2010年05月01日 | 美術(10年)
 ブログ「ART TOUCH 絵画と映画と小説」の4月22日の記事で『松井えり菜展』(「ワンタッチ・タイムマシーーン!」)が取り上げられていたので、なにはともあれ見に行ってみることにしました。

 会場は、地下鉄南北線・白金高輪駅近くの「山本現代」(山本ゆうこ氏が主宰のギャラリー)というので、探し出すのが一苦労でした。首都高速2号線の下を流れる渋谷川に沿った道をしばらく西に歩いて、白金公園のソバのマンション3階にようやく見つけ出すことが出来ました。
 なんだか、山口晃氏の個展があるというので以前行ったことがある「ミズマ・アートギャラリー」(注2)の時と同じような印象を受けてしまいました。実際には中目黒駅のスグ近くの大きな道路沿いなのですが、それにしてもこのようなところで展覧会が開催されるのかしら、というような建物でした〔尤も、今回の「山本現代」の方は、「ミズマ・アートギャラリー」に比べたら遙かに綺麗なマンションに入っているのですが〕。

 そんなことはともかく、松井えり菜氏の絵です。この展覧会に関しては産経新聞で取り上げられましたが、その記事では、会場の真ん中にドーンと置かれている「MEKARA UROKO de MEDETAI!」について、「自身をモデルにした若い女性の顔が大きく描かれる。目はうつろで、口を開けた恍惚の表情。口の中の粘りけのあるツバや口元のうぶ毛、鼻毛さえも描く徹底ぶり」で、「リアル過ぎて嫌悪感を抱く人もいるだろうが、その執拗な描写も松井らしさといっていい」などと述べられています。



 さらに、同記事で、「人間関係がドライになりつつある社会にあって、絵から発するある種のねっとり感は、親しみを抱かせ、安心させてくれる」と書かれていることについて、ブログ「ART TOUCH」の安積桂氏も、「最後の結論にも異論はない。アブジェクトなものが癒しになることはおおいにあるだろう」と述べているところです。

 私としては、上記の絵の全体の感じからキング・クリムゾンの「キングの宮殿」のジャケットのようではないかと思ったり、また「ふすま仕立て」になっていることから〔画像の右端と左端の中央にある小さな円は、実際には「引手」なのです〕、少し前に見た長谷川等伯の襖絵が思い浮かんだりして、「安心させてくれる」というよりも、むしろ様々に刺激を受ける見飽きない絵といったところなのですが。





 さらには、下記のような絵もありました。



 口の中にもう一つの世界があるという感じから、空也上人像とかエイリアンとかが思い浮かんでしまいました〔上記の作品においても、口の中には何か描かれています。
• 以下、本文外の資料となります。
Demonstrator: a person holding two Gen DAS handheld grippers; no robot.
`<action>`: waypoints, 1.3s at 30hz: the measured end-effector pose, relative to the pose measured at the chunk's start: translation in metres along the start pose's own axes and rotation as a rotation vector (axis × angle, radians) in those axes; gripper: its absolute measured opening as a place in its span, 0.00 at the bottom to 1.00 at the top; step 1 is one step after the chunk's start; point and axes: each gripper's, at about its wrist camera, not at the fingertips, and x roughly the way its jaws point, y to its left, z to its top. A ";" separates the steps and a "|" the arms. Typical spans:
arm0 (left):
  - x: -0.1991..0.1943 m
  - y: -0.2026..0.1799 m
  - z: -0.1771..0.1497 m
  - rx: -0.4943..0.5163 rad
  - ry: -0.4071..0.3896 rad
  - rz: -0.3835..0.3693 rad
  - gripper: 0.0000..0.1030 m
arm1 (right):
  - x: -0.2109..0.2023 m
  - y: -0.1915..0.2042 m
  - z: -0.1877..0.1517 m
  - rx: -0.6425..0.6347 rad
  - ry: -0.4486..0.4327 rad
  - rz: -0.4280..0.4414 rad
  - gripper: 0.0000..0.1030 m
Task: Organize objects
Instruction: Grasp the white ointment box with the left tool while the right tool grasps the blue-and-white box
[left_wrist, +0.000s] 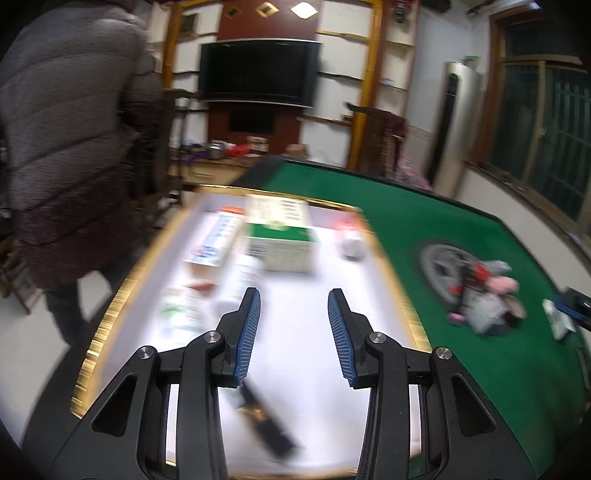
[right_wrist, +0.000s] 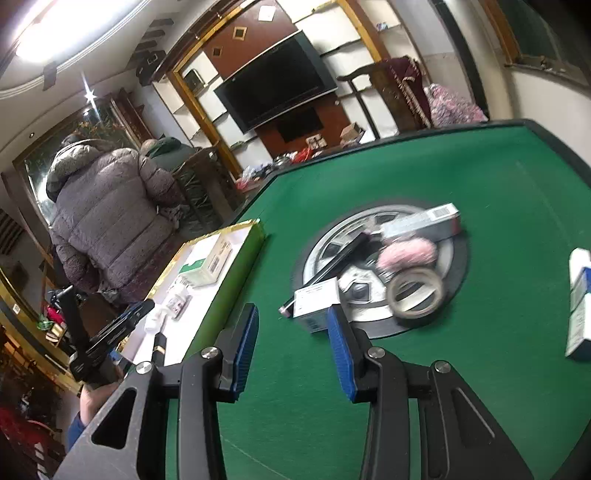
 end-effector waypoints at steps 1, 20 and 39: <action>0.000 -0.015 0.000 0.023 0.014 -0.045 0.39 | -0.003 -0.004 0.001 0.002 -0.006 -0.005 0.39; 0.082 -0.215 0.017 0.721 0.337 -0.402 0.59 | -0.101 -0.112 0.024 0.230 -0.207 -0.061 0.57; 0.094 -0.246 -0.026 0.681 0.383 -0.269 0.32 | -0.111 -0.146 0.021 0.329 -0.169 -0.283 0.60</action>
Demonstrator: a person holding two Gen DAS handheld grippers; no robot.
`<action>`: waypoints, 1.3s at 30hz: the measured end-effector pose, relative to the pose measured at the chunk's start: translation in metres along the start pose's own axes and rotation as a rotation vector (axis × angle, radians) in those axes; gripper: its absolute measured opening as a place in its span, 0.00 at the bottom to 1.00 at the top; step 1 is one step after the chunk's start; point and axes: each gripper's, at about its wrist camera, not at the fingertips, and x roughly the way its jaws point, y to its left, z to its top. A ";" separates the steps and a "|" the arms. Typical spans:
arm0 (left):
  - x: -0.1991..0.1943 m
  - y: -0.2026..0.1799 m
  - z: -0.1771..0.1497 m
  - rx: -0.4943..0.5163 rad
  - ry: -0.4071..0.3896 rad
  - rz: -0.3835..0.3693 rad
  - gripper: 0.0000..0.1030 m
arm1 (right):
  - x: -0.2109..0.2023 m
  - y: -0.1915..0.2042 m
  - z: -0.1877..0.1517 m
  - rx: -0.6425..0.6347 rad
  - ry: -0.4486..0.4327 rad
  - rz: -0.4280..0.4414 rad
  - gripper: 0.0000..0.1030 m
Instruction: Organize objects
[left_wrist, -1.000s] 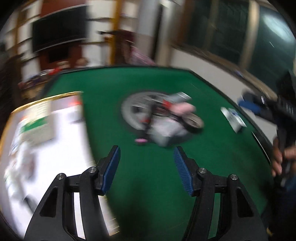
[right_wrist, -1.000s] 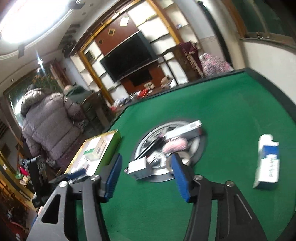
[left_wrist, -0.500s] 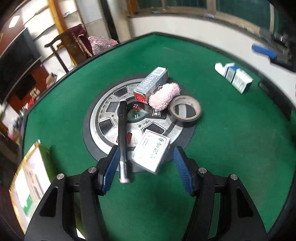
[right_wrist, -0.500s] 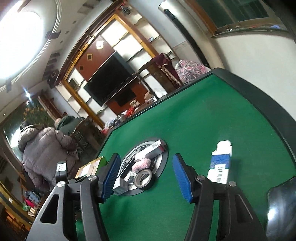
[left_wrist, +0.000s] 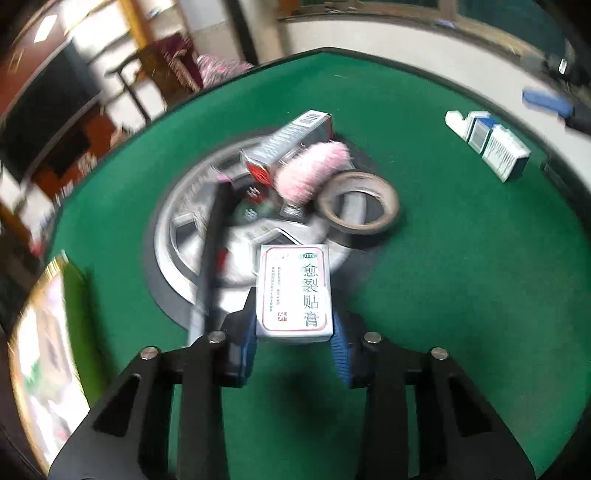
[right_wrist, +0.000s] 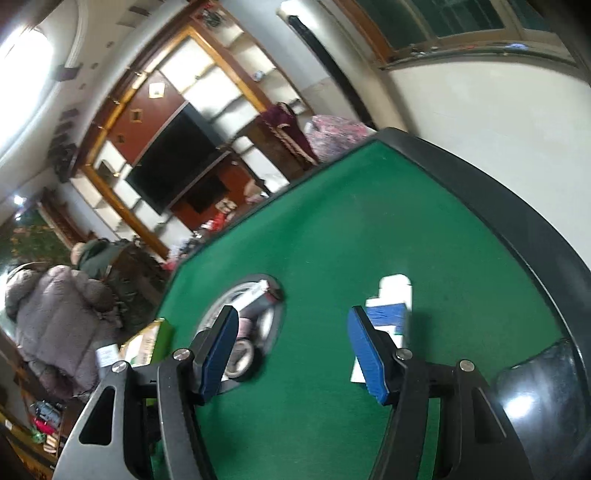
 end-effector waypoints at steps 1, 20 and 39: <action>-0.002 -0.002 -0.003 -0.029 -0.002 0.005 0.32 | 0.001 -0.002 0.000 -0.003 0.000 -0.049 0.60; -0.004 -0.006 -0.014 -0.133 -0.053 0.001 0.33 | 0.065 -0.019 -0.031 -0.175 0.154 -0.344 0.33; -0.027 0.033 -0.017 -0.284 -0.125 -0.078 0.33 | 0.048 0.072 -0.076 -0.333 0.139 -0.030 0.33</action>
また、会場で、上記の作品の裏側に展示されていた絵では、巨大な魚の口の中に人間の口があって、その中にウーパールーパーの顔面が描かれたりしていました!〕。






 松井えり菜氏の絵については、先のフランス大使館で行われていた「No Man’s Land 」展でちらっと目にして、随分と変わった絵を描く人だと思ったのですが、今回新作を何点も見て、安積桂氏は総じて否定的ながらも(注3)、なにかもっと面白い方向に飛躍していきそうな印象を受けてしまったところです。




(注1)この展覧会は本日までです。
 なお、ブログ「ex-chamber museum」の4月29日の記事においては、この展覧会で展示されている作品の殆どの画像が掲載され、かつまた詳細なコメントが記載されているので驚きました(松井えり菜氏のコメントまで投稿されています!)。

(注2)三潴末雄氏が代表で、現在、中目黒のビルは「ミズマ・アクション」とされ、「ミズマ・アートギャラリー」は市ヶ谷に移転しています。このゴールデンウィーク明けには、4月3日の記事で触れた会田誠氏の展覧会が開催されます。

(注3)安積桂氏は、以前、松井えり菜氏の『えびちり大好き!』について、「ただひたすら不快なだけ」で、「これが芸術ではないのはもちろろん、何かコンセプチャルな仕掛けのあるアートとも思えない。せいぜいのところ、いじめられっ子が、起死回生、人気者になろうと、教壇に上がってかました一発芸というところだろう」と酷評しています。